How to copy dependencies from outside Docker image build?

mikl · August 4, 2023, 1:37am

I have a multi-step Gitlab CI pipeline, where I’m trying to avoid downloading Hex dependencies multiple times, but I’m struggling with the step where the Docker image is built.

In previous steps, I set MIX_HOME to a _mix folder inside the build structure, to be able to cache it with Gitlab CI cache and to pass it and the _build and deps folders around for use by separate lint and test steps. That works fine, but when I try to re-use said folders for the step that builds a Docker image, it doesn’t work as expected. The relevant parts of my Dockerfile:

FROM hexpm/elixir:1.15.4-erlang-26.0.2-debian-bookworm-20230612-slim AS build

# install build dependencies
RUN apt update -y && apt install -y build-essential curl git

# prepare build dir
WORKDIR /app

# set build ENV
ENV MIX_ENV=prod
ENV MIX_HOME=/app/_mix

# copy Mix dependencies from previous step
COPY _build _mix deps mix.exs mix.lock /app/
COPY config config

# install hex + rebar
RUN mix local.hex --force && \
  mix local.rebar --force

RUN mix deps.compile

COPY priv priv
COPY assets assets
COPY lib lib
RUN mix compile

However, despite copying both _build, deps and the MIX_HOME folder, when Docker reaches the mix compile step here, it errors:

Unchecked dependencies for environment prod:
* telemetry_metrics (Hex package)
  the dependency is not available, run "mix deps.get"
* phoenix_live_view (Hex package)
  the dependency is not available, run "mix deps.get"
[and so on for every package]

Shouldn’t it be finding the packages, since I’ve copied over the deps folder?

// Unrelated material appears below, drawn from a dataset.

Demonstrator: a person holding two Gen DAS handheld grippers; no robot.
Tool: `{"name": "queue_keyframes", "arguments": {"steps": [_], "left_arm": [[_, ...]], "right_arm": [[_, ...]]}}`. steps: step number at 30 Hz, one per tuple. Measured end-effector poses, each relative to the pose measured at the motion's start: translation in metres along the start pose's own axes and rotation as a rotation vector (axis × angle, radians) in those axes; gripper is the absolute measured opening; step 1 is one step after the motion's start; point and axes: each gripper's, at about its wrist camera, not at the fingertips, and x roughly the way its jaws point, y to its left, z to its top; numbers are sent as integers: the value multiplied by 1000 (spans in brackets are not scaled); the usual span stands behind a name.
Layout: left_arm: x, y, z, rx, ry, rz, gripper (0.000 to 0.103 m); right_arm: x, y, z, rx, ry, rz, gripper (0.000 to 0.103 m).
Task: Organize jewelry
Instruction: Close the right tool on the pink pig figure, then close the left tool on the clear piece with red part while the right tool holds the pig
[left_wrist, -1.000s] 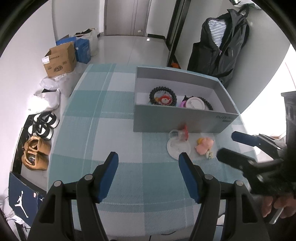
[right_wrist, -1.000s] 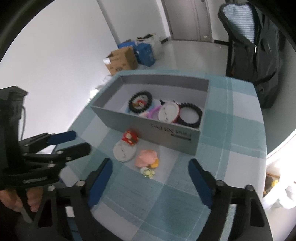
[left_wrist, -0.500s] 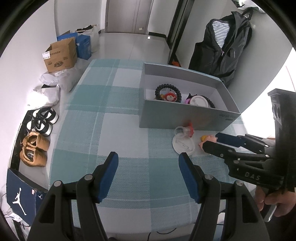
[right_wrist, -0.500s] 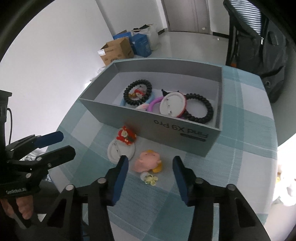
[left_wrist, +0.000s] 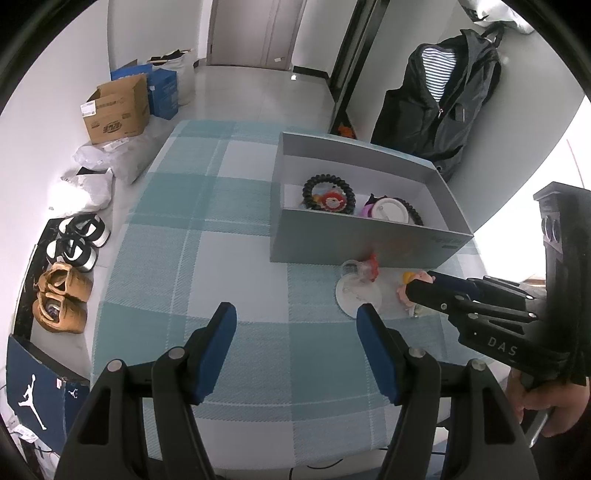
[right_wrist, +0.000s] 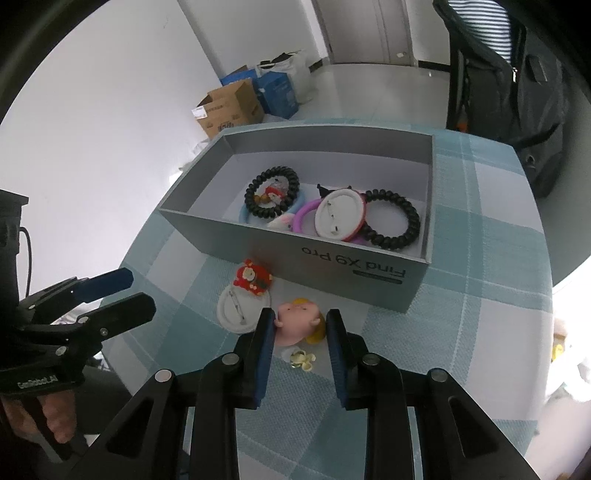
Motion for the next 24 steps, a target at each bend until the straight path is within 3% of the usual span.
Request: {"name": "queue_keyframes", "arguments": {"steps": [12,24], "left_arm": [[9,-11,5,-11,3,16,63],[26,-28,16,2,39,-21,63]], "right_arm": [[-21,-15,-7,31,-32,3,27],[-38,-26,-12,48,-54,20,27]]}}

I’ve also tried running RUN mix compile --no-deps-check instead, but that just throws different errors like module Ecto.Query is not loaded and could not be found.. So Elixir is truly unable to find said modules.

It seems that copying the aforementioned folders into the Docker environment should work, so what am I missing here?

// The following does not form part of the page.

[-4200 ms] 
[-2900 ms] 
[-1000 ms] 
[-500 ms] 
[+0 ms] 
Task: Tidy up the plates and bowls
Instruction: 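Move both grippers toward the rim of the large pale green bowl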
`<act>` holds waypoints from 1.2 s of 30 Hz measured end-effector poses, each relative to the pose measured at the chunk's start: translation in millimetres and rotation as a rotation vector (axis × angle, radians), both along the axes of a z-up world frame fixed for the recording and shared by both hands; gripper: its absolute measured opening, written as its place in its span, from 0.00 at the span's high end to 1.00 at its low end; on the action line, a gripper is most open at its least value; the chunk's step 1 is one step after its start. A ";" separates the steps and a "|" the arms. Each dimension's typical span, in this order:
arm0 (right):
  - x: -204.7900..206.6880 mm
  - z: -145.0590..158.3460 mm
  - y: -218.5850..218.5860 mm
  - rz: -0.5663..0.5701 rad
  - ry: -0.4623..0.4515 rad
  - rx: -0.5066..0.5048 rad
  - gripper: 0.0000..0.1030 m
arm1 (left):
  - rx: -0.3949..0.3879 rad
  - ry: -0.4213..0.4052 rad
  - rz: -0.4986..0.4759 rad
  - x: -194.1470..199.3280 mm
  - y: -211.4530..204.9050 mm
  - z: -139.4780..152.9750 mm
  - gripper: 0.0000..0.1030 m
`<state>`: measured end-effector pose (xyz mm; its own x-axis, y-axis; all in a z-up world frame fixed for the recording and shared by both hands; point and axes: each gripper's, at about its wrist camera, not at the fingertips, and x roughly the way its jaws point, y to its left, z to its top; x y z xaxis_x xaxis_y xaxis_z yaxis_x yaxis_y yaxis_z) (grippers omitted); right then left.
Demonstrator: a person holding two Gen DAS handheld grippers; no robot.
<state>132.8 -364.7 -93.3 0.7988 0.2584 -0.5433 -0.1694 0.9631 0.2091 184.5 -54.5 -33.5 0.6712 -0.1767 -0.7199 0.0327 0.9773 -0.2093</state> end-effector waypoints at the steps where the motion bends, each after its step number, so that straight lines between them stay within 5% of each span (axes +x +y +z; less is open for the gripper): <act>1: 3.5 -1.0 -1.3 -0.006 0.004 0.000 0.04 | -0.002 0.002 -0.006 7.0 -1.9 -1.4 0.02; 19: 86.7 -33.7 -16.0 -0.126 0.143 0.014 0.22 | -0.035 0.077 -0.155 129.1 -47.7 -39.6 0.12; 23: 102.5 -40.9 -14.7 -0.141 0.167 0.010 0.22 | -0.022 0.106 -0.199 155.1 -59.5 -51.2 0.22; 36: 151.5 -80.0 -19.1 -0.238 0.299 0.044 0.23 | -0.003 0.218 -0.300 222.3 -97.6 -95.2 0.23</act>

sergio-ocon · August 4, 2023, 7:34am

Have you tried more advanced Dockerfile syntax?

Slides 13 an on,
RUN --mount=type=cache

D4no0 · August 4, 2023, 7:44am

This line is a bit suspicious:

COPY _build _mix deps mix.exs mix.lock /app/

Are you using the gitlab’s CI cache? And if yes, where this cache is populated in the first place?

I would suggest to drop the _build cache if you compiled these files anywhere else before, because I also had this problem, I ended up dropping cache on “docker in docker” builds since I had some cryptic compile errors.

mikl · August 4, 2023, 8:30am

That might be faster in this case, but is there any reason why it shouldn’t work with plain old copy?

mikl · August 4, 2023, 8:38am

Yeah, I have a previous step looking like this:

.marsvin:
  image: hexpm/elixir:1.15.4-erlang-26.0.2-debian-bookworm-20230612-slim
  variables:
    MIX_ENV: "test"
    # To have hex and rebar included in cache/artifacts, put MIX_HOME inside
    # the build root.
    MIX_HOME: "${CI_PROJECT_DIR}/packages/marsvin/_mix"

marsvin_mix_install:
  extends: .marsvin
  stage: init
  needs: []
  dependencies: []
  cache:
    key: "marsvin_mix_install"
    paths:
      - packages/marsvin/_mix
      - packages/marsvin/_build
      - packages/marsvin/deps
  before_script:
    - cd packages/marsvin
    - mix local.hex --force --if-missing
    - mix local.rebar --force --if-missing
  script:
    - mix deps.get
    - mix deps.clean --unused
    - mix compile --warnings-as-errors
  artifacts:
    paths:
      - packages/marsvin/_mix
      - packages/marsvin/_build
      - packages/marsvin/deps
    expire_in: 7 days

The exported artifacts are then used in the build step, like this:

marsvin_build:
  extends: .marsvin
  stage: build
  needs:
    - "marsvin_mix_install"
    - "marsvin_mix_test"
  dependencies: ["marsvin_mix_install"]
  image: ${BUILDKIT_IMAGE}
  variables:
    APP_VERSION: "${APP_VERSION}"
    IMAGE_URL_INTERNAL: "${DOCKER_REGISTRY_INTERNAL}/${DOCKER_NS_INT}/marsvin"
  script:
    - cd packages/marsvin
    - ${BUILDKIT_SCRIPT}
      --tag=${IMAGE_URL_INTERNAL}:${IMAGE_VERSION}
      --cache-repo=${IMAGE_URL_INTERNAL}:cache
      --context=.
      --file=Dockerfile

Yeah, I only added that to try to solve aforementioned problem, does not appear to make a difference anyway.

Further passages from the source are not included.